Notice: even transitive verbs are fine as long as they meet the criteria!


Example: allows non-past, (semantically, past = non-past)



タイプされた論文
'a paper that was typed'
'a typed paper'





  1. ✓ タイプされている allows the resultative reading

  2. ✓ there is no actor in this sentence

  3. ✓ a paper being typed is not related to any actor


Example: breaks criteria 2



太郎によってタイプされた論文
'a paper that was typed by Tarou'
no non-past





  1. ✓ タイプされている allows the resultative reading

  2. ✗ here, the actor is explicitly mentioned with によって, so clearly this criteria is broken


Example: breaks criteria 2



ペンキを壁に塗った人
'a person who painted the wall'
no non-past





  1. ✓ 塗っている allows the resultative reading

  2. ✗ the actor (人) is mentioned.


Example: allows non-past (semantically, past != non-past)



帽子をかぶった人
'a person that put a hat on'
'a person that has a hat on'




This one is interesting and really highlights the difference between a subject and an actor:



  1. ✓ かぶっている allows the resultative reading

  2. ✓ one may think that 人 is the actor and is thus overt, however this is wrong. Consider 花子が太郎の頭にかぶった帽子 'a hat that Hanako put on Tarou's head'. Here, Tarou is only the experiencer, not the actor. But in 太郎が自分の頭にかぶった帽子 'a hat that Tarou put on his own head', Tarou is the experiencer and actor. In our sentence, it is not required for 人 to be the actor, so this is not an overt mention of the actor

  3. ✓ 人 moves from the not-wearing-hat state to the wearing-hat state, you do not need to explicitly mention the person who did the actual hat putting.


Note: things tend to only get this messy for 'wearing' verbs like かぶる and はめる


Example: breaks criteria 3




食べたケーキ
'a cake that was eaten (by someone)'
no non-past




  1. ✓ 食べている allows the resultative reading

  2. ✓ no explicit mention of an actor

  3. ✗ the only difference is that the cake has moved inside the stomach of the actor, so explaining the state change requires mentioning the actor


Example: breaks criteria 3




太郎からもらった本
'a book that somebody got from Tarou'
no non-past




  1. ✓ もらっている allows the resultative reading

  2. ✓ no explicit mention of an actor

  3. ✗ the only difference is that the book has moved from Tarou to the actor, so explaining the state change requires mentioning the actor



Primary source: "The Semantics of Non-Past -ta in Japanese" by Kiyomi Kusumoto (very technical)

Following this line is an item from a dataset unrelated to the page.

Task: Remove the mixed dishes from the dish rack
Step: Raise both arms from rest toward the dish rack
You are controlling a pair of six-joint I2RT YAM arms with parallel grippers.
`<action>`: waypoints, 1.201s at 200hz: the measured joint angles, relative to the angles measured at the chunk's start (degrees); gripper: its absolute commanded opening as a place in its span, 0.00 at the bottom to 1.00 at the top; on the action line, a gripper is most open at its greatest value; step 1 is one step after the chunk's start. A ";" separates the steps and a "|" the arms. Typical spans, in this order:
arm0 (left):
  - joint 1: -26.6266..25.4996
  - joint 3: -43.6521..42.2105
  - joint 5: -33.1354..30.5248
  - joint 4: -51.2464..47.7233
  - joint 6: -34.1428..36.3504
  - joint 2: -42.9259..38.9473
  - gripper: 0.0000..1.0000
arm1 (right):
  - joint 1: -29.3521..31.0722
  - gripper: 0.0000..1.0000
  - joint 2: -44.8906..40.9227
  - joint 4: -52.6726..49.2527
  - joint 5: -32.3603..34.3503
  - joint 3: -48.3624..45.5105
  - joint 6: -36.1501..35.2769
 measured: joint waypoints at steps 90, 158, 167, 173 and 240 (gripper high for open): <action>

Negation + -た in relative clauses


Thank the gods, things get a lot easier with negation.


Consider one of our earlier sentences with two readings:



ゆでた卵
'an egg that was boiled'
'a boiled egg'




Let's try negating it:



ゆでなかった卵
'an egg that was not boiled'



There is no non-past interpretation. If we want that interpretation, you need to explicitly use a negated ている form:



ゆでていない卵
'an egg that is not boiled'






Dictionary form in relative clauses


If you use the dictionary form of the verb in a relative clause, it tends to take the future reading, although I believe it can occasionally take the habitual reading as well if the semantics suggest it. In the case of 焦げるトースト, I would translate it as "toast that will get burned".




ている in relative clauses


ている forms behave exactly like they do outside of relative clauses.